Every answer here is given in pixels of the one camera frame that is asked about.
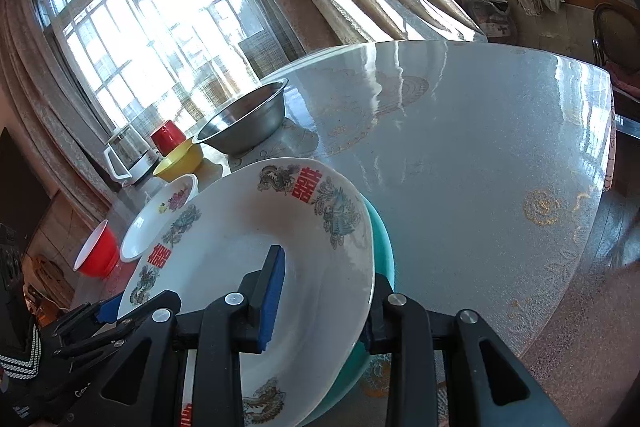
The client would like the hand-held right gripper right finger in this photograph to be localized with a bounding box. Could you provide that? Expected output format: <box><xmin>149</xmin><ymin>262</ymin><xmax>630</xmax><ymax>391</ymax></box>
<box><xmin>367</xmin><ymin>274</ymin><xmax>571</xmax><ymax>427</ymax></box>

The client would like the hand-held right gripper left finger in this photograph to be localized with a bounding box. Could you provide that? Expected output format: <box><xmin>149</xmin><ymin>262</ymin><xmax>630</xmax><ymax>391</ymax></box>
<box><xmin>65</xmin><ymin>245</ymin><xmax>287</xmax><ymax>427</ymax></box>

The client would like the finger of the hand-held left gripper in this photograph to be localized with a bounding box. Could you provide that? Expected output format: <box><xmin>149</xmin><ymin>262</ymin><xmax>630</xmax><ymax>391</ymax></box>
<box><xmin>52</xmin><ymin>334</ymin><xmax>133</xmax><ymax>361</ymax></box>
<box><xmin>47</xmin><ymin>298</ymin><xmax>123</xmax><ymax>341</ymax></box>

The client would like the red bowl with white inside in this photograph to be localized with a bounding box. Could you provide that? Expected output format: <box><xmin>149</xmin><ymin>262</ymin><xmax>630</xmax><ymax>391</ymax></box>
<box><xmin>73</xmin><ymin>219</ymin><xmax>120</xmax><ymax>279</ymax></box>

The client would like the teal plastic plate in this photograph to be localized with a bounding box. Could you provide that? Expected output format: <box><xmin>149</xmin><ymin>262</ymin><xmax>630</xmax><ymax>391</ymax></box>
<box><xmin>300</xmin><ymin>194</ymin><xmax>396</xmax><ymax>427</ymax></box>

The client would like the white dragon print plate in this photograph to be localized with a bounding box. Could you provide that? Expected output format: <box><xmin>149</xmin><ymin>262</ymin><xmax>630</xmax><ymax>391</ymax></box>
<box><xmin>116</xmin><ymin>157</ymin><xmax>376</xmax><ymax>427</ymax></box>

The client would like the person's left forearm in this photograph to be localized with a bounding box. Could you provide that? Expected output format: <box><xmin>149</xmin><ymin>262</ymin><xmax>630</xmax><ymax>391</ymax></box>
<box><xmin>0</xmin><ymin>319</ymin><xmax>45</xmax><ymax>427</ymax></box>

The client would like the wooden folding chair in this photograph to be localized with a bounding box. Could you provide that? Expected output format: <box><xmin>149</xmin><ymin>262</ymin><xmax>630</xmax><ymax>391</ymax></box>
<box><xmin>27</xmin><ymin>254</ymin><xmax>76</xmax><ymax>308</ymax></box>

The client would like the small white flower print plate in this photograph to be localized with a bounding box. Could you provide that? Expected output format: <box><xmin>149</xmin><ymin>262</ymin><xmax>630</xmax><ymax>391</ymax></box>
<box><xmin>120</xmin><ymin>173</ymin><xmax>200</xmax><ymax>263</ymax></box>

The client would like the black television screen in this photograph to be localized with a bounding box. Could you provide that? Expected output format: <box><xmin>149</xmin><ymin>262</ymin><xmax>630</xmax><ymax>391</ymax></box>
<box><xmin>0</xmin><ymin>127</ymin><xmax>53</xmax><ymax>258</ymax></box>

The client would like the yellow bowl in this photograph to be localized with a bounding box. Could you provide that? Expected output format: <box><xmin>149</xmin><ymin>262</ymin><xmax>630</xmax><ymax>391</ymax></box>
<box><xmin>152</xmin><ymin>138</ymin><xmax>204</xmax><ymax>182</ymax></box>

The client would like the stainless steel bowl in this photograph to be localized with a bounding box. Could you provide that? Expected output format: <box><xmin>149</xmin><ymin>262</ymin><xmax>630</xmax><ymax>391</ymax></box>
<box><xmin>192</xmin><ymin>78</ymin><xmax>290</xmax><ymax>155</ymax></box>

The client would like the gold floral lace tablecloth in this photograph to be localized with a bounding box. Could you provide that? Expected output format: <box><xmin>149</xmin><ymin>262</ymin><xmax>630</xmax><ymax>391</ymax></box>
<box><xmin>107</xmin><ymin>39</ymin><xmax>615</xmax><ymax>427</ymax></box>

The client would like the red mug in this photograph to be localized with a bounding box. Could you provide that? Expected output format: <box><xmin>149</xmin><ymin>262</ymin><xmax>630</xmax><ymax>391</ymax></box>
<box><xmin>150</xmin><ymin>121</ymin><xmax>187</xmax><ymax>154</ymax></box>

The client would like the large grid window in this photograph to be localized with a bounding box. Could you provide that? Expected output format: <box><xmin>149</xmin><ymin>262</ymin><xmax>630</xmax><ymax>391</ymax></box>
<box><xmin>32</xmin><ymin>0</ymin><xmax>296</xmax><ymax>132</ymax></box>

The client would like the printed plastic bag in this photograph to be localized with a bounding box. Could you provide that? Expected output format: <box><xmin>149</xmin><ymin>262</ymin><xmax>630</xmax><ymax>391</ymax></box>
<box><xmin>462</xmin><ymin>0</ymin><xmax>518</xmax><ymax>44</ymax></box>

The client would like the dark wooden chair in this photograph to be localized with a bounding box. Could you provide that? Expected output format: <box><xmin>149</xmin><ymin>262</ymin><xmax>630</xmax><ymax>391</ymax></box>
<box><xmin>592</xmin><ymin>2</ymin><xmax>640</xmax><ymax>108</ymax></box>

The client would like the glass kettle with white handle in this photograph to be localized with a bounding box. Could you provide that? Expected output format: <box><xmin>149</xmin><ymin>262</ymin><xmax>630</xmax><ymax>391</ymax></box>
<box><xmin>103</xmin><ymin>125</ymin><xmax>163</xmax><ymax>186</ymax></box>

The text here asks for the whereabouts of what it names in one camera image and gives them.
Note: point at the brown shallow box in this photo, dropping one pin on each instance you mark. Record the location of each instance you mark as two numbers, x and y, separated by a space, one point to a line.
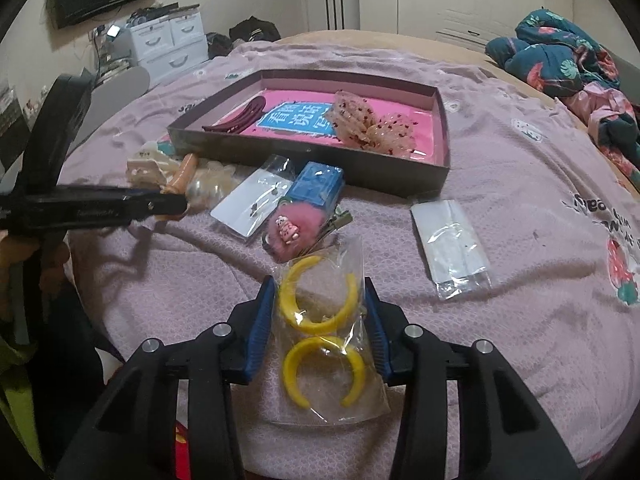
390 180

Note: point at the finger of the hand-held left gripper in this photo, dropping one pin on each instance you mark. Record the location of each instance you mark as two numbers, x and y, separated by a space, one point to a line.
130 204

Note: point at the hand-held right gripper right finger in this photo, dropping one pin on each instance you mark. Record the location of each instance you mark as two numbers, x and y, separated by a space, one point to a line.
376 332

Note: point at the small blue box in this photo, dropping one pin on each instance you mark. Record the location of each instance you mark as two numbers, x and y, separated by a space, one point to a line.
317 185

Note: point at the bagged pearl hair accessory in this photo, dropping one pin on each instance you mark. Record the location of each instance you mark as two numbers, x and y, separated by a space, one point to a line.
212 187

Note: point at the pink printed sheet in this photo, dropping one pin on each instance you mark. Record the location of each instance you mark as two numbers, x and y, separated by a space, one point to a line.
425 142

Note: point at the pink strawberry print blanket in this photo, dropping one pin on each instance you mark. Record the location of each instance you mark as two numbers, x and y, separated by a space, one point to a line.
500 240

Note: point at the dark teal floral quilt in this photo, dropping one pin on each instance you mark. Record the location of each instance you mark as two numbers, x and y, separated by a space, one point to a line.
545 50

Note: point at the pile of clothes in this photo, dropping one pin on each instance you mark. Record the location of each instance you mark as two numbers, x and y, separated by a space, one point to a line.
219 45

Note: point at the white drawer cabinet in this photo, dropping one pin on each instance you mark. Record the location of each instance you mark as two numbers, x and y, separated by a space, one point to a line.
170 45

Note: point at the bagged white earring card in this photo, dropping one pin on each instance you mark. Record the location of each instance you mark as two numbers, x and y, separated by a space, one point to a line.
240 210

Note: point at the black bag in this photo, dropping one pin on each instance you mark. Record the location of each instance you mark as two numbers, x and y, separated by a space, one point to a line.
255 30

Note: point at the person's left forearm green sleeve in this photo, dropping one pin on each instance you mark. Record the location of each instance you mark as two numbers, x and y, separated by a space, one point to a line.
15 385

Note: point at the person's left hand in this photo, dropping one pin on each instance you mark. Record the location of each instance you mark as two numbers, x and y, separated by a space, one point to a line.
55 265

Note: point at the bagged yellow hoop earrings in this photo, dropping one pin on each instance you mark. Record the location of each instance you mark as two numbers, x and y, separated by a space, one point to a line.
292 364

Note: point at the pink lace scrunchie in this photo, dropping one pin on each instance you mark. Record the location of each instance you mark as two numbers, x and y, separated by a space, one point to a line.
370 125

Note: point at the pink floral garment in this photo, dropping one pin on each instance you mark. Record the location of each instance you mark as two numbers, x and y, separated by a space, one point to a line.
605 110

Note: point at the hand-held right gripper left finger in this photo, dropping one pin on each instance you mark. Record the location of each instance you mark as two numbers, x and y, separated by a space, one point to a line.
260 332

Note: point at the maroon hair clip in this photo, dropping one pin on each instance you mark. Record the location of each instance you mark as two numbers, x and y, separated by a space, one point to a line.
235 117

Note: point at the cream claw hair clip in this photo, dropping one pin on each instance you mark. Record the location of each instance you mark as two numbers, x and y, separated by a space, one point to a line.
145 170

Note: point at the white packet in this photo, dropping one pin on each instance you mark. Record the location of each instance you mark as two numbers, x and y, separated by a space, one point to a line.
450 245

_Exercise_. For each line above that contains the word "plate", make a copy.

_Solution_.
The client would like the teal plastic plate in this photograph to be localized with a bounding box. Could you provide that? Expected output format: <box><xmin>149</xmin><ymin>262</ymin><xmax>630</xmax><ymax>391</ymax></box>
The client would like the white dragon print plate in this photograph to be localized with a bounding box. Could you provide that? Expected output format: <box><xmin>149</xmin><ymin>262</ymin><xmax>630</xmax><ymax>391</ymax></box>
The client would like the small white flower print plate in this photograph to be localized with a bounding box. Could you provide that? Expected output format: <box><xmin>149</xmin><ymin>262</ymin><xmax>630</xmax><ymax>391</ymax></box>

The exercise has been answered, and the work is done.